Items listed in a dataset
◇ ◇ ◇ ◇ ◇
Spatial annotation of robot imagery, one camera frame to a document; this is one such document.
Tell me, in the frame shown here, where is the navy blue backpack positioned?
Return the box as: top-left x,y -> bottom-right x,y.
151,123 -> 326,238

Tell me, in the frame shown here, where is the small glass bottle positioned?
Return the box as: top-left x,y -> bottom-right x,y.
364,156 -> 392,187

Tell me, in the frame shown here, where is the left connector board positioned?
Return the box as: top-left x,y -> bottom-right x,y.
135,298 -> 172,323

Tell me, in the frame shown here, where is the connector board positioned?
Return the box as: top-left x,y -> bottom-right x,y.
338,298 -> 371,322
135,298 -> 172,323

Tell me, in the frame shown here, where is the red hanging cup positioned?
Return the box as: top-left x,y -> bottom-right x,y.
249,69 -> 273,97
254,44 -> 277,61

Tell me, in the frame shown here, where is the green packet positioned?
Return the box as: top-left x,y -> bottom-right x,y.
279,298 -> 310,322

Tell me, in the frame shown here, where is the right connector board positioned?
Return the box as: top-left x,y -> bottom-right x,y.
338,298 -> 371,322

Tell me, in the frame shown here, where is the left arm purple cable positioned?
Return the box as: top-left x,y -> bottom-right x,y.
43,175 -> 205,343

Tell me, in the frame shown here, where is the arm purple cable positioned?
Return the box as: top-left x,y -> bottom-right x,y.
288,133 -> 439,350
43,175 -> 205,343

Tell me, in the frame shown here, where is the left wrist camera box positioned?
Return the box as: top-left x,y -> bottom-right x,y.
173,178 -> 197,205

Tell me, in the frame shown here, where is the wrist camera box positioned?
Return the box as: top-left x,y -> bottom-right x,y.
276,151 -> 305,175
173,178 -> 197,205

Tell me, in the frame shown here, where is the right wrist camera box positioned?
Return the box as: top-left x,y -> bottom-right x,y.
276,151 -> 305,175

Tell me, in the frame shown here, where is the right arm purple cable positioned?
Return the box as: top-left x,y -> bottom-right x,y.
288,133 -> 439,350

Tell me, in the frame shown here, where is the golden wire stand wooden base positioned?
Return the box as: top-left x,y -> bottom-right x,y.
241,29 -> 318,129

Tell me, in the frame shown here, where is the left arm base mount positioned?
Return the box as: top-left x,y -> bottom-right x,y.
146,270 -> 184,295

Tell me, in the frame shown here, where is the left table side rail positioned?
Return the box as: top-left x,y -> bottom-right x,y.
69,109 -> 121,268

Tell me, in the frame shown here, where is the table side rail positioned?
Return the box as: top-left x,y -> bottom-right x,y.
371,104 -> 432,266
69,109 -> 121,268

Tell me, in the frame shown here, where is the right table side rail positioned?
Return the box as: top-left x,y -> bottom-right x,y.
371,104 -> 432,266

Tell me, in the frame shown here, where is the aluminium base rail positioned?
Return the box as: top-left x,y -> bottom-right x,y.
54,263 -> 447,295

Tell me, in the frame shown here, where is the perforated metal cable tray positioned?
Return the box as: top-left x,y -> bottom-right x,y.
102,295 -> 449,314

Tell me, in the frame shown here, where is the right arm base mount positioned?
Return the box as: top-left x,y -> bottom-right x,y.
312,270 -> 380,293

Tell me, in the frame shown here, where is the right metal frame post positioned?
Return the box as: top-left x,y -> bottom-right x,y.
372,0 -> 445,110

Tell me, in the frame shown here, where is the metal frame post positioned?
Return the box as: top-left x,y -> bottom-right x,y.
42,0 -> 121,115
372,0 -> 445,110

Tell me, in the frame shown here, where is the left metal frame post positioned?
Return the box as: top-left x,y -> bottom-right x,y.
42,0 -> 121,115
◇ ◇ ◇ ◇ ◇
ACTION ITEM: The answer must consist of every line from the records above that holds "mount".

SOLUTION TO THIS EXERCISE:
Tell me, in the frame shown here, where is the left arm base mount positioned?
Tell me, in the frame shown here, where is the right arm base mount positioned?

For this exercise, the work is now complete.